Health system leaders faced two challenges before they could turn that vision into reality. First, they needed to wrangle Geisinger’s data-in-motion under control more quickly and efficiently. Second, they needed to reduce the cost to store all data so data scientists could derive deep insight from comparison of raw data spanning years and millions of doctor-patient interactions.


Geisinger began transitioning its architecture to meet those business and clinical needs. They turned to Apache Hadoop® and Hortonworks Data Platform (HDP®) to consolidate the structured and unstructured data. The initial use focused on filling the gaps not met by their Enterprise Data Warehouse (EDW), and enriching that patient data with financial data such as billing records. Recognizing the economies of scale with an open-source approach, Geisinger soon turned to Hortonworks Connected Data Platforms to meet these challenges and speed the delivery of actionable insight from both data-in-motion and data-at-rest. The health system was soon onboarding over 30TB of important patient data.
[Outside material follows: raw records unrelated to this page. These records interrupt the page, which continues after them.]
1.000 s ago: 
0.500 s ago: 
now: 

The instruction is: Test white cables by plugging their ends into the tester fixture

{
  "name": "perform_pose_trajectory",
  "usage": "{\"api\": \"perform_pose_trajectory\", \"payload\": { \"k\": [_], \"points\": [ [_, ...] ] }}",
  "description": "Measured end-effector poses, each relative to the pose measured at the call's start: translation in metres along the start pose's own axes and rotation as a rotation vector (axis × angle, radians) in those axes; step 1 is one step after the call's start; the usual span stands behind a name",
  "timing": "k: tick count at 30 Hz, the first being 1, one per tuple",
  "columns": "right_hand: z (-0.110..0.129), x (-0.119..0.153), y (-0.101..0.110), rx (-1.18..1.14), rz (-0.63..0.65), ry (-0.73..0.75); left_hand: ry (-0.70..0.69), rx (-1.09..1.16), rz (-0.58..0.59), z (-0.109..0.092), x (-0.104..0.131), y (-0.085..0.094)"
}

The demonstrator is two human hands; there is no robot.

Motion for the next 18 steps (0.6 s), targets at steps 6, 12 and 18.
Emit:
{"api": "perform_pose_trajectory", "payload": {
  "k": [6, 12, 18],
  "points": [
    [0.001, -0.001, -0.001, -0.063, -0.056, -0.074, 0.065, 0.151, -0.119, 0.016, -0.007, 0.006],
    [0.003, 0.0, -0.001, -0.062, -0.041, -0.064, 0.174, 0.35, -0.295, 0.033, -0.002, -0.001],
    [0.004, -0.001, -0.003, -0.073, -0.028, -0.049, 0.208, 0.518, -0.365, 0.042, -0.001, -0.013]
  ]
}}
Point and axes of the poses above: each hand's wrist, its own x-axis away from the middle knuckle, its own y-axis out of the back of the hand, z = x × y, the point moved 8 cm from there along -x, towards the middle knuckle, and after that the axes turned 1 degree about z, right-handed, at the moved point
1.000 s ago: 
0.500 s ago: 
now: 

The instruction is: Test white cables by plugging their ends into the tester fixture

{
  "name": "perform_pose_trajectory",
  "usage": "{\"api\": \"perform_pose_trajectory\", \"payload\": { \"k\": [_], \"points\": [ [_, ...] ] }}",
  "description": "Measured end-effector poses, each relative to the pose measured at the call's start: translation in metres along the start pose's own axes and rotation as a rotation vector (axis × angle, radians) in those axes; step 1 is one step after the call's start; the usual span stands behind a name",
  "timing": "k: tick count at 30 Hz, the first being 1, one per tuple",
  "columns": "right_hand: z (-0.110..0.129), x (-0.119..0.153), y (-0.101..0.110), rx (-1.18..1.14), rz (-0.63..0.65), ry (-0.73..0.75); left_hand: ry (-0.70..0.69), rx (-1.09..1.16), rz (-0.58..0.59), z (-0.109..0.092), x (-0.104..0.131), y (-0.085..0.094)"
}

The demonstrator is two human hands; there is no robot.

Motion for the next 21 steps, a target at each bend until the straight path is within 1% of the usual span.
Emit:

Geisinger immediately began the process of archiving and processing its 30 terabytes of patient data from its EDW into HDP. For most organizations, especially those in healthcare, the associated storage costs are a prohibitive factor. Geisinger, however, was able to save $2 million in EDW replacement costs and $500,000 in annual maintenance costs by eliminating the need to continue and expand its EDW platform. 

After Geisinger successfully on-boarded its structured data, attention turned to its unstructured data. A vast trove of medical records and doctor notes came into HDP in non-structured text format, but then had to be queried. With HDP, Geisinger now runs queries on its unstructured data to derive analytical insights. clinicians and non-clinicians are able to search through 200 million patient note records in seconds to find relevant conditions and medications, which helps them analyze the success of treatments, identify areas of improvement, and determine ways to save time and money for both patients and providers.